Solution Development

Automated Package Delivery

Tasks:

• Determine the most efficient form of travel (land vs air)

• Design a chassis capable of delivering small to medium size / weight packages based on the chosen form of travel.

• Implement a path-finding algorithm to get from a distribution center to home addresses. 

• Implement a swarming algorithm to determine for how long robots should stay together before splitting off on their own to individual homes.

• Implement object and collision detection to make minor corrections to the general path-finding. 

• Ensure all algorithms can adjust in real time.

Design Goals/Specifications:

• Safety: Any solution developed shall not pose a threat to the general public by not crowding roadways, walkways, or airways.

• Environmental Protection: The solution shall not be a threat to the environment.  Emissions shall be kept to a minimum (if there are any), and the chassis should be built from materials that won't have a negative effect on the environment if lost or destroyed.

• Public Acceptance: The chassis shall satisfy two things to be accepted by the public. One, be innocuous enough that people won't feel compelled to interact with it. Two, have a friendly enough design that it doesn't frighten people. The robots/drones are there to simply deliver packages and should not be played with, have things thrown at them, etc. 

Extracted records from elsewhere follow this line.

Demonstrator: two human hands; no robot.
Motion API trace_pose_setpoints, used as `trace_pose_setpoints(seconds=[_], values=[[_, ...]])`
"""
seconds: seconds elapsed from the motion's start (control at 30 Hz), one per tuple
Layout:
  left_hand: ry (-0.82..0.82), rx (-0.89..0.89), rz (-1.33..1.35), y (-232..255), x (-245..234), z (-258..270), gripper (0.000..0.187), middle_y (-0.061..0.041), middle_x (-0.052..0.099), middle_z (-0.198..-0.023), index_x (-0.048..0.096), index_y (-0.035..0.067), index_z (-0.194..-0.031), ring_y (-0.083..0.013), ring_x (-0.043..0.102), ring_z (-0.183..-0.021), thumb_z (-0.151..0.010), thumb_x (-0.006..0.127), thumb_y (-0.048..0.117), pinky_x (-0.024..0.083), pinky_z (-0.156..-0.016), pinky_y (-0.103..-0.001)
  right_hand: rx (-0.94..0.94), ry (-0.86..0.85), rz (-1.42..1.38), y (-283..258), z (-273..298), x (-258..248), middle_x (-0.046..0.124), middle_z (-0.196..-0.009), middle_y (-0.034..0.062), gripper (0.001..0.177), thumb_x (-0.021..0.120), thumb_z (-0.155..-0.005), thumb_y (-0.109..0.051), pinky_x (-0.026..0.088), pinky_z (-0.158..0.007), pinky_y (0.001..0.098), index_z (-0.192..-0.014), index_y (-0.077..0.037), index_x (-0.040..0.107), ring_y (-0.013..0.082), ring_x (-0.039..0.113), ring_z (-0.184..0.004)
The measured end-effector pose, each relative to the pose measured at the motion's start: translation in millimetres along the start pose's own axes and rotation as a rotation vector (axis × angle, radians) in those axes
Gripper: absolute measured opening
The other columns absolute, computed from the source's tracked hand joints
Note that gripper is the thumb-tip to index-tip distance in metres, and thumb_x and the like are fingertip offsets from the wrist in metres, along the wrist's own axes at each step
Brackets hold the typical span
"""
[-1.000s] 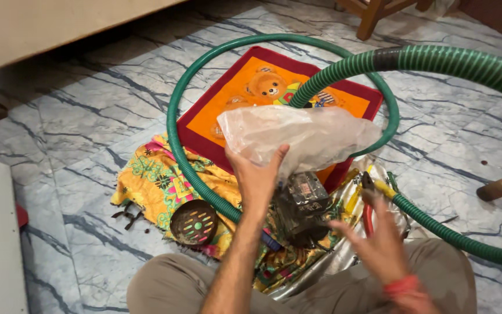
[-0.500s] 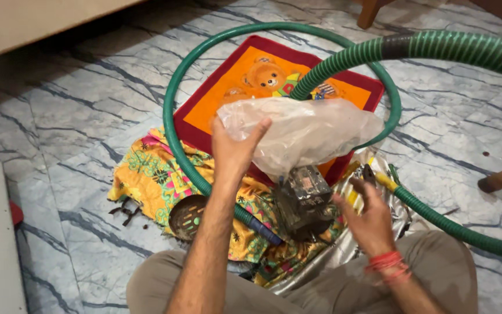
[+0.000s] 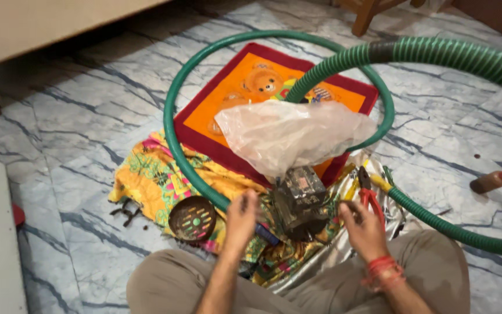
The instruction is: The person sits on the floor and works on a small electric motor, using a plastic bag to cover part of it and a yellow tool to manipulate components. They also use pliers to adjust wires and connections on the motor.
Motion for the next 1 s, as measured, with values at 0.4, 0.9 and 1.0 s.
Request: trace_pose_setpoints(seconds=[0.4, 0.9, 1.0], values=[[0.314, 0.511, -0.154, 131, 18, -13, 0.123, -0.024, 0.04, -0.152, 0.018, -0.003, -0.152, -0.0344, 0.053, -0.13, -0.063, 0.096, 0.029, 0.046, -0.104, -0.04, -0.41, 0.472, -0.007, -122, 0, -71, 0.071, -0.115, 0.0126, 0.039, 0.075, -0.093, -0.017, 0.057, -0.089, 0.0315, -0.124, 0.001, 0.062, 0.0183, 0.071, -0.099], [0.256, 0.138, -0.208, 82, -20, -21, 0.069, -0.015, 0.069, -0.12, 0.052, 0.008, -0.136, -0.029, 0.072, -0.107, -0.075, 0.082, 0.015, 0.058, -0.092, -0.04, -0.91, 0.587, 0.016, -183, 15, -69, 0.066, -0.115, 0.0167, 0.045, 0.081, -0.083, 0.003, 0.058, -0.092, 0.0307, -0.119, 0.001, 0.053, 0.0205, 0.07, -0.102], [0.399, 0.386, -0.264, 110, -19, -17, 0.083, -0.019, 0.056, -0.133, 0.04, 0.003, -0.145, -0.0324, 0.061, -0.117, -0.073, 0.08, 0.012, 0.05, -0.1, -0.042, -0.892, 0.652, -0.076, -185, 20, -104, 0.064, -0.115, 0.0159, 0.035, 0.076, -0.096, 0.009, 0.059, -0.094, 0.0281, -0.121, 0.0, 0.053, 0.0197, 0.07, -0.104]])
Point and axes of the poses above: each hand's wrist, its own z-axis away from the middle knuckle, its own x-axis out of the palm, y = z × x, the point moved 3 cm from there along -z, towards the middle knuckle
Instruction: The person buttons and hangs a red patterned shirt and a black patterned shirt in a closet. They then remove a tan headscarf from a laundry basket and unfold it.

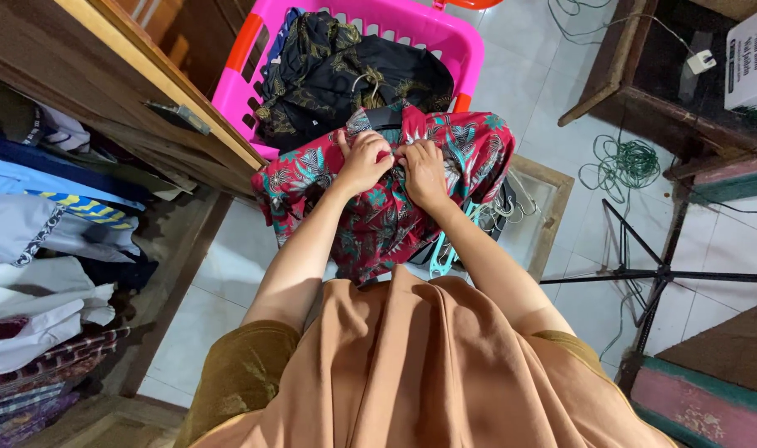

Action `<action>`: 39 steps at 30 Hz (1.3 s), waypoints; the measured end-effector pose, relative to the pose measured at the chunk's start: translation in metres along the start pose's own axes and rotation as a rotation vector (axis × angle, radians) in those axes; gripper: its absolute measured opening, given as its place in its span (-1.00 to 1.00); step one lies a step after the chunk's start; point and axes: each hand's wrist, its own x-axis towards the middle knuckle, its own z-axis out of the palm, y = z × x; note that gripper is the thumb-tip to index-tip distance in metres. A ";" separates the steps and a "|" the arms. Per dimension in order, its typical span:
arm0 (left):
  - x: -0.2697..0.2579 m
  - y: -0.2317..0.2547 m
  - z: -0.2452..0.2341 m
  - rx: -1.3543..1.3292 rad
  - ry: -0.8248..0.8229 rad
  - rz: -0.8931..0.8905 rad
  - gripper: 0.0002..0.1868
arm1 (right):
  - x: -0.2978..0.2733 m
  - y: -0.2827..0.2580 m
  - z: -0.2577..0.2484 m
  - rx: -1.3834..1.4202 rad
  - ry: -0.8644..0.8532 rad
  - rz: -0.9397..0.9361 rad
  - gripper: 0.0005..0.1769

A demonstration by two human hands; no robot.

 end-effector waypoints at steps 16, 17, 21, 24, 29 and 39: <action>-0.001 0.012 -0.015 -0.034 -0.087 0.006 -0.83 | -0.003 0.043 0.010 0.303 -0.224 0.150 -0.86; -0.002 0.012 -0.016 -0.042 -0.081 0.047 -0.73 | -0.002 0.044 0.010 0.330 -0.256 0.200 -0.85; -0.003 0.015 -0.016 -0.034 -0.068 0.056 -0.65 | 0.003 0.053 0.008 0.436 -0.401 0.341 -0.84; -0.007 0.019 -0.018 -0.033 -0.069 0.058 -0.70 | 0.005 0.056 0.007 0.567 -0.449 0.362 -0.85; -0.004 0.011 -0.013 -0.045 -0.068 0.053 -0.69 | -0.002 0.031 0.002 0.362 -0.337 0.250 -0.87; -0.008 0.013 -0.013 -0.008 -0.073 0.053 -0.73 | -0.003 0.018 -0.016 0.302 -0.110 0.082 -0.56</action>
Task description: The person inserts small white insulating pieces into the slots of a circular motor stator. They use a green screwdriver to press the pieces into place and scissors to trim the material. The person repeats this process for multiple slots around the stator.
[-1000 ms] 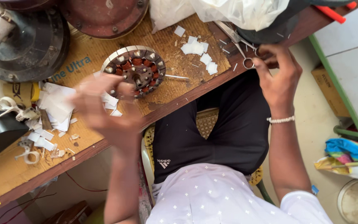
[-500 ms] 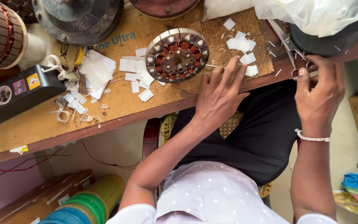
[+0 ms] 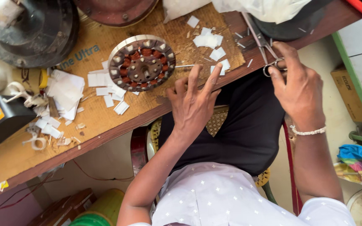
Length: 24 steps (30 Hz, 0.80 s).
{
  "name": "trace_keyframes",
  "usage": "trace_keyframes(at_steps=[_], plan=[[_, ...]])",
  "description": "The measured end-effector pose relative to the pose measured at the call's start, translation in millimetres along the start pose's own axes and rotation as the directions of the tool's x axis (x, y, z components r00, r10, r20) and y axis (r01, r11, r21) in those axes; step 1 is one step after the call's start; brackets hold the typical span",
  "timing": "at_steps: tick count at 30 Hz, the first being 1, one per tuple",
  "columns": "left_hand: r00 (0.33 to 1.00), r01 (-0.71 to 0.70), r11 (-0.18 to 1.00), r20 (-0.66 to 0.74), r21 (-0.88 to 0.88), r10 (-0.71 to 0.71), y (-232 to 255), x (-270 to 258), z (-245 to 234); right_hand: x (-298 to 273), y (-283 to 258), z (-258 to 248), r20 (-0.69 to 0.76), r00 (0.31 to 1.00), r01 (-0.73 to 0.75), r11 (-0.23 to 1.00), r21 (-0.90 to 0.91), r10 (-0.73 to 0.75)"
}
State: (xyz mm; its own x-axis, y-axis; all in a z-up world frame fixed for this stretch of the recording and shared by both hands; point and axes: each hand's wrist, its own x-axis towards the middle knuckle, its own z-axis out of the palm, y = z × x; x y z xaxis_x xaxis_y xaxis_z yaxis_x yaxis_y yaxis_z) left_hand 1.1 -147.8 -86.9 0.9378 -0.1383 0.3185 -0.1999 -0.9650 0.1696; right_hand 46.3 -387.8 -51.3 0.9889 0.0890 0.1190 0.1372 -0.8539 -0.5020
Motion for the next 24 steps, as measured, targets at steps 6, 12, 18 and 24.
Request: trace_keyframes(at_steps=[6, 12, 18, 24], plan=[[0.999, 0.014, 0.995, -0.045, -0.095, -0.019, -2, -4, 3, 5, 26, 12, -0.042, 0.998, -0.026, 0.951, 0.309, 0.041], [0.998, 0.037, 0.999, 0.045, -0.028, -0.036, 0, -3, -2, -2, 49, 29, -0.003, 0.993, -0.091, 0.754, 0.650, 0.122], [0.994, 0.080, 0.997, 0.076, -0.016, -0.079, 8, 11, -2, -6, 55, 34, 0.038, 0.983, -0.120, 0.466, 0.877, 0.181], [0.996, -0.050, 0.994, -0.075, -0.096, 0.043, -2, 7, -6, -6, 57, 39, 0.037, 0.981, -0.114, 0.416, 0.902, 0.188]])
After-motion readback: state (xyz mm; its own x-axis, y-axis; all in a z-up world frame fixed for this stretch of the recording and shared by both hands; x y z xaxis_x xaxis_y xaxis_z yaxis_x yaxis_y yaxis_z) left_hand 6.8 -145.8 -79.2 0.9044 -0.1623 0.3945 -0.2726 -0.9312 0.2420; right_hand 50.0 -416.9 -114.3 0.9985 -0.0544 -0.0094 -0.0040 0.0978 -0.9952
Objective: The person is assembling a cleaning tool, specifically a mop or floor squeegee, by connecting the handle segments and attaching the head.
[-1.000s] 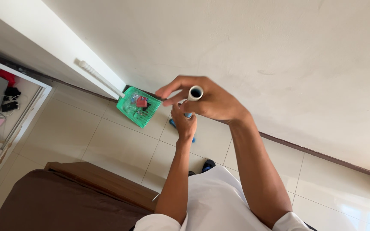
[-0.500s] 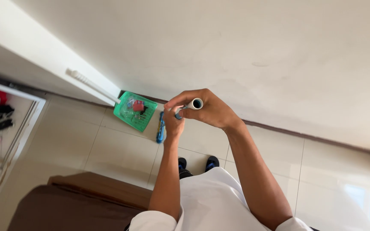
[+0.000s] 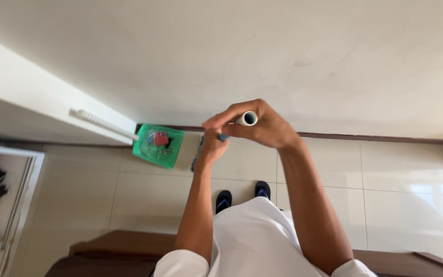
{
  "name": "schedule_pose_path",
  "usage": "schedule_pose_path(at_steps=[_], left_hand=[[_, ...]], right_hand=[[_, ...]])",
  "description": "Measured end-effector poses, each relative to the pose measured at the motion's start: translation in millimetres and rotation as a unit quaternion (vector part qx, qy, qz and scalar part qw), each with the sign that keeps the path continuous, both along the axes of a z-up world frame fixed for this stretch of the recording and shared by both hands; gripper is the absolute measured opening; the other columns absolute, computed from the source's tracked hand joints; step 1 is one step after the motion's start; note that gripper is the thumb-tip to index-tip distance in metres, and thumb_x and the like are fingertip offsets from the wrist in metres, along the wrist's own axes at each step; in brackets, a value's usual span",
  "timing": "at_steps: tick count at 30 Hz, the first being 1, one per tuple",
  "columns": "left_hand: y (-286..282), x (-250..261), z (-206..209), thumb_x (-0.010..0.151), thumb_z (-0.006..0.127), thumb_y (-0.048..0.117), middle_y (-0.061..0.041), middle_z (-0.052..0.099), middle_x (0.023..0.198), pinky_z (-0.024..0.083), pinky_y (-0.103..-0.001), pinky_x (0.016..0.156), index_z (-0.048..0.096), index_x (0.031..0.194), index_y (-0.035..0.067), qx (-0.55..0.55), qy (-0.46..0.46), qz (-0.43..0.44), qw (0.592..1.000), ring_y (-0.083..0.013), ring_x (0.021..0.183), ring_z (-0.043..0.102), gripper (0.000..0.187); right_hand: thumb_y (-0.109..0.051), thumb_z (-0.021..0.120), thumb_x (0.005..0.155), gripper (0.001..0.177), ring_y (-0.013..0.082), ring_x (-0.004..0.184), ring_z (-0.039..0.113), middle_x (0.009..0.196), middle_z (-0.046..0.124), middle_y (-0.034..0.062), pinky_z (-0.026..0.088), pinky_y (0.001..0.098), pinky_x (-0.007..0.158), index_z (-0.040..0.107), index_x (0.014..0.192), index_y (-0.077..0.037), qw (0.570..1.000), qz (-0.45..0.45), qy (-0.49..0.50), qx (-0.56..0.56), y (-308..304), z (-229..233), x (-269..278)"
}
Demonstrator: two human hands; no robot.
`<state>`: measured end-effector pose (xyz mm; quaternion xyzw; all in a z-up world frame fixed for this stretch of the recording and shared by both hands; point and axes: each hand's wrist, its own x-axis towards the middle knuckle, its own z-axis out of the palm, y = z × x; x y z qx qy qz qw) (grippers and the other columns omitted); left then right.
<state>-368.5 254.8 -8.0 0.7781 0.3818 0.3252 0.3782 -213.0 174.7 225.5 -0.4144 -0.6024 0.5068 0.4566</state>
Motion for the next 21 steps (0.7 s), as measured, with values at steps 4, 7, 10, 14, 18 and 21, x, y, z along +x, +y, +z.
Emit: schedule_pose_path(at_steps=[4, 7, 10, 14, 18, 21], left_hand=[[-1, -9, 3, 0.082, 0.067, 0.003, -0.017, 0.063, 0.114, 0.054, -0.043, 0.079, 0.057, 0.117, -0.002, -0.099, -0.038, 0.032, 0.994, -0.0319, 0.101, 0.065, 0.037], [-5, -11, -21, 0.1, 0.065, 0.009, -0.021, 0.069, 0.1, 0.054, -0.043, 0.084, 0.067, 0.108, -0.002, -0.161, -0.068, 0.009, 0.985, -0.033, 0.096, 0.066, 0.013], [-9, -13, -29, 0.099, 0.06, 0.011, -0.018, 0.07, 0.107, 0.054, -0.044, 0.086, 0.064, 0.115, 0.002, -0.208, -0.062, 0.035, 0.976, -0.0315, 0.1, 0.068, 0.019], [7, -19, -59, 0.085, 0.056, -0.004, -0.02, 0.061, 0.124, 0.037, -0.053, 0.105, 0.062, 0.115, -0.002, -0.046, 0.021, -0.015, 0.999, -0.0418, 0.125, 0.05, 0.031], [16, -23, -46, 0.087, 0.059, -0.001, -0.019, 0.056, 0.137, 0.027, -0.051, 0.116, 0.063, 0.121, 0.001, -0.059, 0.064, -0.09, 0.992, -0.0437, 0.138, 0.035, 0.035], [16, -28, -15, 0.086, 0.059, -0.004, -0.014, 0.067, 0.132, 0.032, -0.054, 0.105, 0.072, 0.117, 0.005, 0.015, 0.047, -0.114, 0.992, -0.0401, 0.144, 0.04, 0.035]], right_hand=[[0.004, 0.071, 0.09, 0.021, 0.0164, 0.104, 0.075, 0.112, 0.079, 0.0054, 0.062, 0.0343, 0.09, 0.079, 0.102, -0.012, 0.998, -0.057, 0.018, -0.011, 3, -7, -29], [0.007, 0.069, 0.089, 0.025, 0.0171, 0.103, 0.075, 0.111, 0.08, 0.0078, 0.058, 0.0334, 0.091, 0.08, 0.104, -0.01, 0.995, -0.09, -0.017, 0.033, 1, -16, -43], [0.007, 0.068, 0.092, 0.025, 0.0161, 0.107, 0.075, 0.113, 0.079, 0.007, 0.06, 0.0316, 0.096, 0.079, 0.107, -0.01, 0.996, -0.085, 0.018, 0.038, 0, -19, -52], [0.002, 0.071, 0.091, 0.021, 0.0187, 0.092, 0.074, 0.107, 0.081, 0.007, 0.061, 0.0326, 0.086, 0.081, 0.104, -0.011, 0.984, -0.175, -0.019, -0.024, -4, -11, -63], [0.002, 0.073, 0.087, 0.018, 0.0193, 0.112, 0.076, 0.114, 0.079, 0.0066, 0.063, 0.036, 0.096, 0.078, 0.099, -0.011, 0.986, -0.158, 0.057, -0.016, -16, 4, -67], [0.006, 0.073, 0.087, 0.021, 0.0218, 0.115, 0.076, 0.117, 0.08, 0.0092, 0.063, 0.0379, 0.1, 0.079, 0.101, -0.009, 0.989, -0.142, -0.001, 0.031, -19, -12, -67]])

• Reliability & Performance: In order for automated package delivery to be viable, it has to be more reliable and efficient compared to human delivery truck drivers. If automated delivery doesn't perform better than the status quo there's no point in adopting it.

• Ease of Operation: There are two main users for this product, the delivery service and the recipient. The recipient shall have little, if any, interaction with the robot. All that will need to be done is to ask the recipient not to touch it while the delivery is being made. For the technology used to load the robot with a package, there shall be an easy and intuitive way to store the package on the robot, and assign it an address to go to.

• Durability: The chassis shall be reasonably weather-proof in order to deliver packages in light rain, light snow, and windy conditions. Designing for harsher conditions wouldn't make sense as the packages would be at risk of damage.

• Minimum Cost: In the testing phase initial prototypes shall be more expensive than the final version. The most important price point to hit is being less expensive up front and over time compared to purchasing new manual delivery equipment, and paying the wages of workers. 

• Maintenance Cost: Maintenance shall be the highest cost for the product. The robot / drone will need to have regular upkeep on its hardware, daily charging / refueling, and updated map data as construction occurs. 

• Ease of Maintenance: Any hardware, software, or other necessary materials shall be easily accessible for the company/ delivery service. Updates to software and data cannot be time costly as it may cause a decrease in deliveries during update periods.  

Design Constraints:

• Physical: The chassis shall be small enough that it does not affect its own travelling capabilities

• Environmental: As mentioned in the specifications, the solution shall avoid usage of pollutants or materials that are damaging to the environment

• Economic: The solution must be willing to be purchased by companies. If the solution is created but companies are unwilling to purchase it, the solution is ineffective. Because of this, searching for cost-efficient but sturdy materials is a necessity. 

• Legal: The solution shall not violate any environmental or privacy laws, including any laws regarding private properties.